== WHAT NEEDS TO BE DONE ==
Find the string "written" in the listing and report every line that has it.

== RECORDS FOR THIS TASK ==

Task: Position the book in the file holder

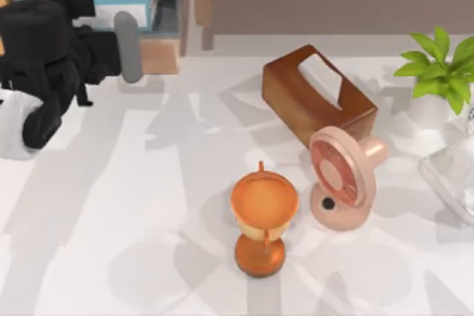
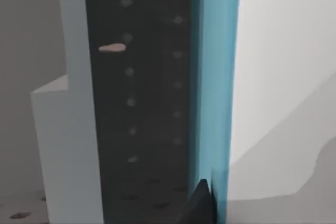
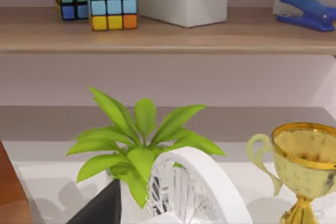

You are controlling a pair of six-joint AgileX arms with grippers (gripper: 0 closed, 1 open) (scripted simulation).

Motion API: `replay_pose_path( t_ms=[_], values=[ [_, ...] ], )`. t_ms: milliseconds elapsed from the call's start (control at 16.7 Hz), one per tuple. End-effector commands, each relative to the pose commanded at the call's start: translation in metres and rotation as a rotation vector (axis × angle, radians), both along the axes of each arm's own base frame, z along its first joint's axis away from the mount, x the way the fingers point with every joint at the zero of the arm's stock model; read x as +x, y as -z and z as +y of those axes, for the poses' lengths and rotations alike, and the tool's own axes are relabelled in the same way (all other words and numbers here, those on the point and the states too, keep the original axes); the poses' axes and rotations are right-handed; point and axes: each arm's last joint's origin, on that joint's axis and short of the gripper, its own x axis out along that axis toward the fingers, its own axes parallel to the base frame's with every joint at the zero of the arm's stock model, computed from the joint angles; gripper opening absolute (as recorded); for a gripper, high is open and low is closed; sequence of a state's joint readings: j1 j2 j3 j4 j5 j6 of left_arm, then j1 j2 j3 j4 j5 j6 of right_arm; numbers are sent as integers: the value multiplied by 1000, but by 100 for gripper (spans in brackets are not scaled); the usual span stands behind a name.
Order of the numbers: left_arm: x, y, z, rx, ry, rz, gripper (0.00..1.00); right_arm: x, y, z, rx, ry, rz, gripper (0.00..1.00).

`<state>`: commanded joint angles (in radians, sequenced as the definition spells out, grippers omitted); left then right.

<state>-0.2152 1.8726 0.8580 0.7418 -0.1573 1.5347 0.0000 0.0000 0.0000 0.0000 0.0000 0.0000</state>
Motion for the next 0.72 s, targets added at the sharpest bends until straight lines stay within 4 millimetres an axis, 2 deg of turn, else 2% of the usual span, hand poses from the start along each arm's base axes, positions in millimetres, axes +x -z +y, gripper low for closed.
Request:
replay_pose_path(
  t_ms=[180, 720],
  values=[
    [0, 0, 0, 0, 0, 0, 0, 0, 0, 0, 0, 0, 0, 100],
    [0, 0, 0, 0, 0, 0, 68, 0, 0, 0, 0, 0, 0, 100]
  ],
)
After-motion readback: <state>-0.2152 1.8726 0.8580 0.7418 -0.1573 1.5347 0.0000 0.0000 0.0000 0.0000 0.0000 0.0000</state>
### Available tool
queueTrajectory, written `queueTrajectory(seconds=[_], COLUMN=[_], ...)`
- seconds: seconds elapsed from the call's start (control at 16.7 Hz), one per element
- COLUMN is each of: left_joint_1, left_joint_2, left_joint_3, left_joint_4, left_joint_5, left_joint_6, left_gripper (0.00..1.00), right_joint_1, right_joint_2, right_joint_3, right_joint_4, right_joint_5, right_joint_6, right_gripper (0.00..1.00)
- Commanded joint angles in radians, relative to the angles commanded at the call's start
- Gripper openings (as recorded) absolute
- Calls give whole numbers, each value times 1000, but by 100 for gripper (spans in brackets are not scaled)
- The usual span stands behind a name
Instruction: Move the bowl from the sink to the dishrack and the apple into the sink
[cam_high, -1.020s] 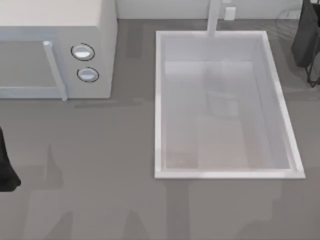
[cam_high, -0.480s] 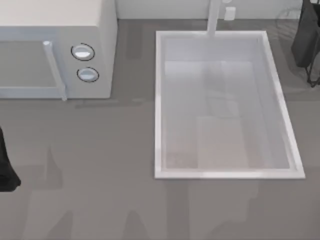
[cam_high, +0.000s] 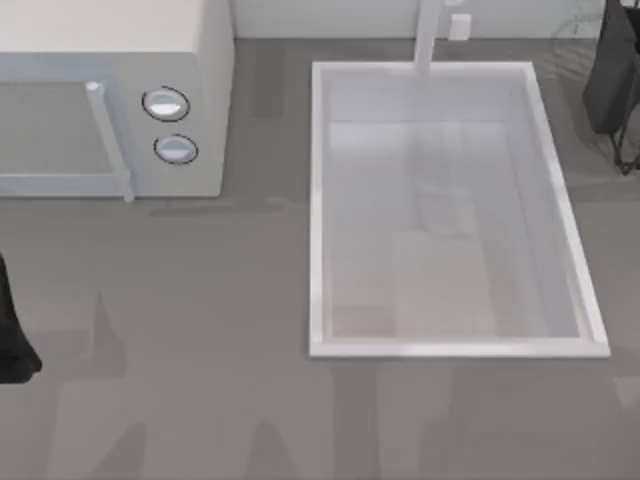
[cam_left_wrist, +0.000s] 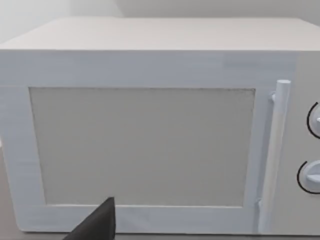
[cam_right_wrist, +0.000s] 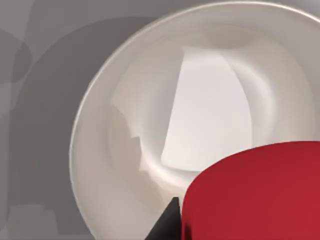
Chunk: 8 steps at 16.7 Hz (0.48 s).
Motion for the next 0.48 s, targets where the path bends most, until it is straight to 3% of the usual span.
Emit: queueTrajectory(seconds=[0.24,0.48], left_joint_1=[0,0], left_joint_2=[0,0], left_joint_3=[0,0], left_joint_4=[0,0], left_joint_5=[0,0], left_joint_6=[0,0], left_gripper=[100,100], right_joint_1=[7,83], right_joint_2=[7,44], right_joint_3=[-2,-6], right_joint_4=[12,151], right_joint_5=[4,61], right_joint_6=[3,23], right_gripper=[0,0])
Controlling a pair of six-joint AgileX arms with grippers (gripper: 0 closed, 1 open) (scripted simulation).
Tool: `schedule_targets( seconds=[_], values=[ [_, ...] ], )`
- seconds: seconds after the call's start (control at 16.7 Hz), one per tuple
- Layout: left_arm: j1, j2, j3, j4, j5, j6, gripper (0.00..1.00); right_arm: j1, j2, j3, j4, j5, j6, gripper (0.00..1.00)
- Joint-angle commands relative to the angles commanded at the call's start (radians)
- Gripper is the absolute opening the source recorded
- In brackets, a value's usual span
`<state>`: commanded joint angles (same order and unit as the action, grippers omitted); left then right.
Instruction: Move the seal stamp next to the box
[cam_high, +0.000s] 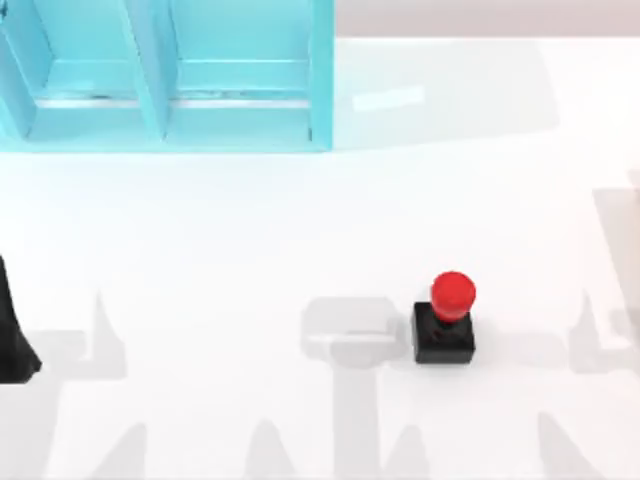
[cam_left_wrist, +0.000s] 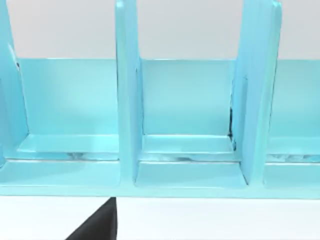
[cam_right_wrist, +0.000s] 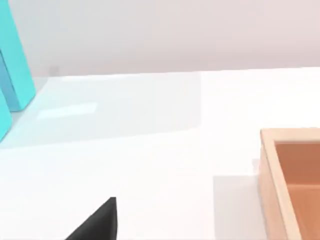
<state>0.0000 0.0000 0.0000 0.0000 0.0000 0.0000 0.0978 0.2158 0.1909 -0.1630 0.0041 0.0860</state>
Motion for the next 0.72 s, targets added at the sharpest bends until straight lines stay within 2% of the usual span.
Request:
schedule_targets(
  seconds=[0.3,0.72],
  values=[
    [0.000,0.000,0.000,0.000,0.000,0.000,1.00,0.179,0.433,0.344,-0.311,0.016,0.155,1.00],
    [0.000,0.000,0.000,0.000,0.000,0.000,1.00,0.398,1.171,0.950,-0.831,0.026,0.381,1.00]
  ],
)
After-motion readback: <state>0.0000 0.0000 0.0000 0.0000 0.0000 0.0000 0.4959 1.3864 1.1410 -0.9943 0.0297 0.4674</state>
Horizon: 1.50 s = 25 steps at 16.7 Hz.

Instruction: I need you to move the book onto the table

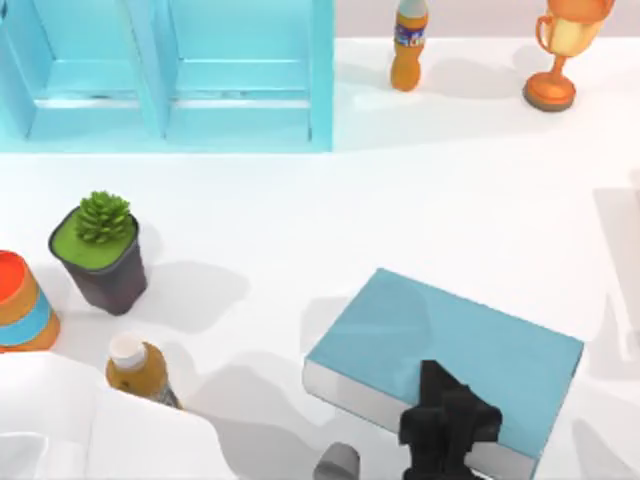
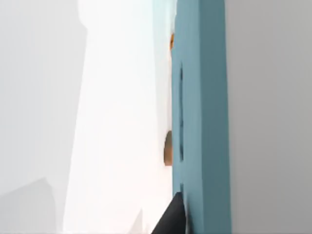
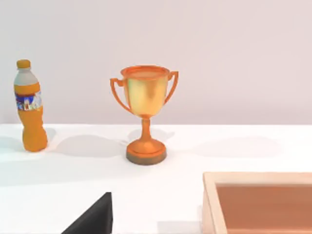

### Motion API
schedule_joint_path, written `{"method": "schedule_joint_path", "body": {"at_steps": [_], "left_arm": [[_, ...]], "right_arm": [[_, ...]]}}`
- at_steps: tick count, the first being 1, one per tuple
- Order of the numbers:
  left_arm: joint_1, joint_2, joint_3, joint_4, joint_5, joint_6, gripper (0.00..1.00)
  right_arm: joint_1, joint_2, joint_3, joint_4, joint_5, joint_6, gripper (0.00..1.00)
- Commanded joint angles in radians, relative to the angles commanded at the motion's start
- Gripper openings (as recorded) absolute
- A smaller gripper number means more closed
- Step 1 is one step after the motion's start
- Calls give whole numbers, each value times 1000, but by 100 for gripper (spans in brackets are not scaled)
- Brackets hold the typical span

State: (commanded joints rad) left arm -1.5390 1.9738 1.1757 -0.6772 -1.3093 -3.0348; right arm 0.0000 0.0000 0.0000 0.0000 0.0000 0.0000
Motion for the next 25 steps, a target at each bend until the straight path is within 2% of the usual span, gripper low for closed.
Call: {"method": "schedule_joint_path", "body": {"at_steps": [12,25], "left_arm": [[-14,8,17,-65,-1,-58,0],[-9,72,-32,53,3,-47,0]], "right_arm": [[0,0,0,0,0,0,100],[0,0,0,0,0,0,100]]}}
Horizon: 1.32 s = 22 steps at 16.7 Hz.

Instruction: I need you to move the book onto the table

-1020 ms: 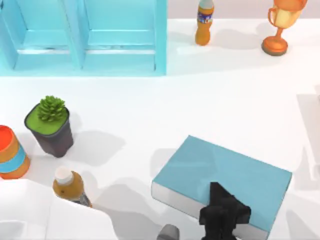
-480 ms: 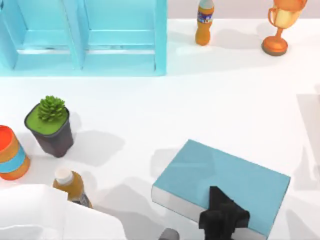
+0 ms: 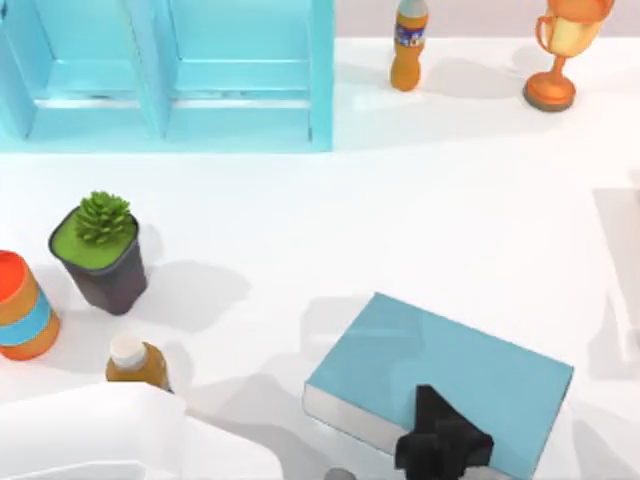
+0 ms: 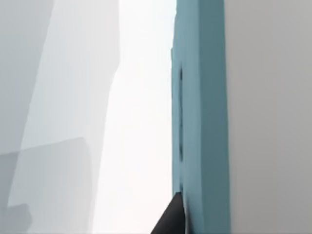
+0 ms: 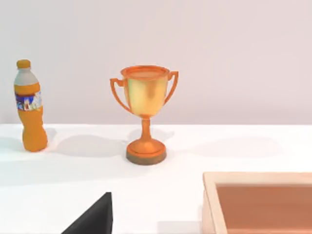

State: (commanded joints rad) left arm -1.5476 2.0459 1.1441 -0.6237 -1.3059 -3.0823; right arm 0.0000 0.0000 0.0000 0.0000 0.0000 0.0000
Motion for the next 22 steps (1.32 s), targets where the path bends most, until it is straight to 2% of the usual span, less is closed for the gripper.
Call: {"method": "schedule_joint_path", "body": {"at_steps": [1,14,22], "left_arm": [[0,0,0,0,0,0,0],[0,0,0,0,0,0,98],[0,0,0,0,0,0,100]], "right_arm": [[0,0,0,0,0,0,100],[0,0,0,0,0,0,100],[0,0,0,0,0,0,100]]}}
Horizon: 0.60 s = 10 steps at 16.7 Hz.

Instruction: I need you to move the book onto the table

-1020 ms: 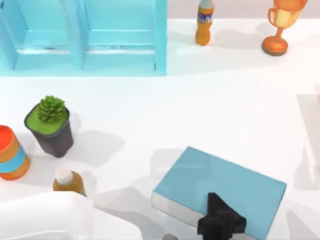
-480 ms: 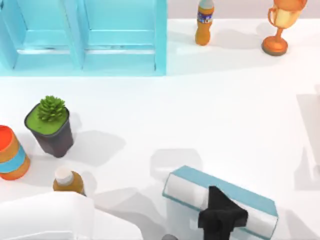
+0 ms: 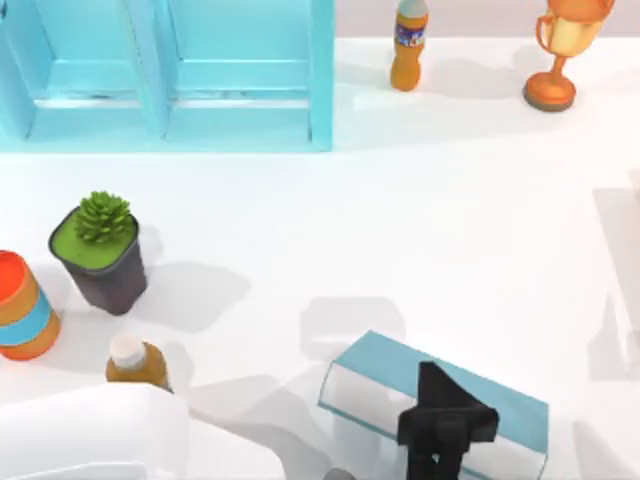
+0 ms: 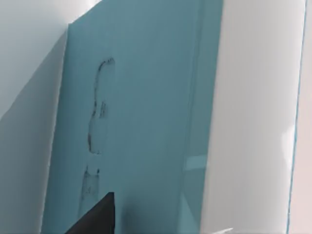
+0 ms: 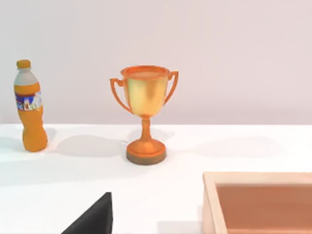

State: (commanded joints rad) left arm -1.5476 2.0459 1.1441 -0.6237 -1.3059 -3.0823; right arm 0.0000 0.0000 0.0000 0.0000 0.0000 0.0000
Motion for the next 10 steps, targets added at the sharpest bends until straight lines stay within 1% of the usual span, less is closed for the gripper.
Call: {"method": "schedule_joint_path", "body": {"at_steps": [3,5,7,10], "left_arm": [[-8,5,4,-12,3,-11,100],[-28,23,24,-63,17,-61,100],[-58,52,55,-155,41,-148,100],[-120,107,125,-338,85,-325,100]], "right_arm": [[0,0,0,0,0,0,100],[0,0,0,0,0,0,100],[0,0,0,0,0,0,100],[0,0,0,0,0,0,100]]}}
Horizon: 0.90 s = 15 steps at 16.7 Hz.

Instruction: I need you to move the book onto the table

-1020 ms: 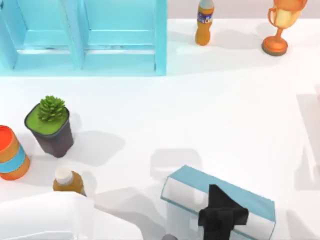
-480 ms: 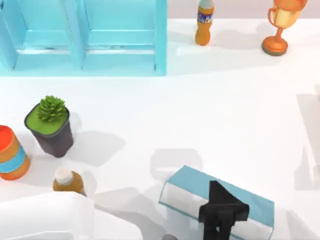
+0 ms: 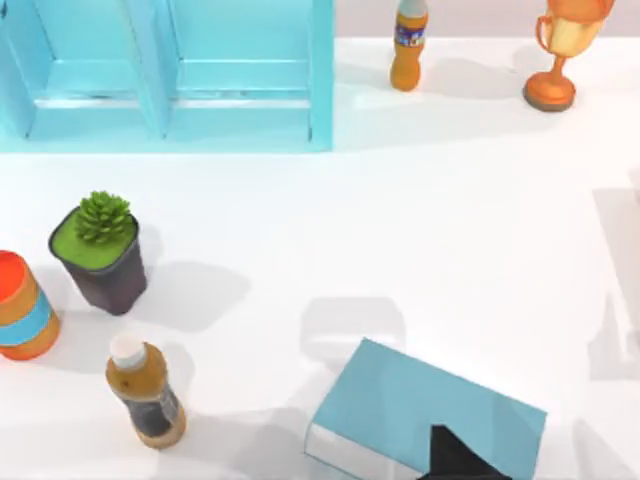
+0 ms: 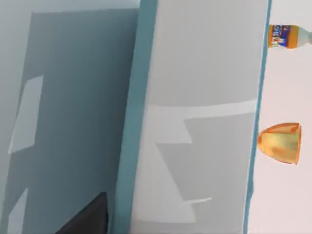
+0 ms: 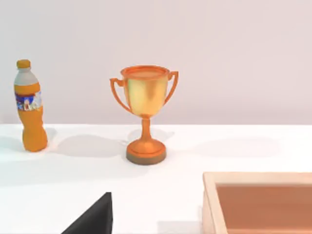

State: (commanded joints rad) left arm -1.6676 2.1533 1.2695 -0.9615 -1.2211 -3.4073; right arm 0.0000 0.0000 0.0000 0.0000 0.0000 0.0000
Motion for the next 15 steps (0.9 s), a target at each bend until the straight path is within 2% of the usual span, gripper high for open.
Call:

== ANSWER TO THIS PROBLEM ==
queueTrajectory, written `queueTrajectory(seconds=[_], COLUMN=[_], ...)`
schedule_joint_path, written `{"method": "schedule_joint_path", "body": {"at_steps": [_], "left_arm": [[_, ...]], "right_arm": [[_, ...]]}}`

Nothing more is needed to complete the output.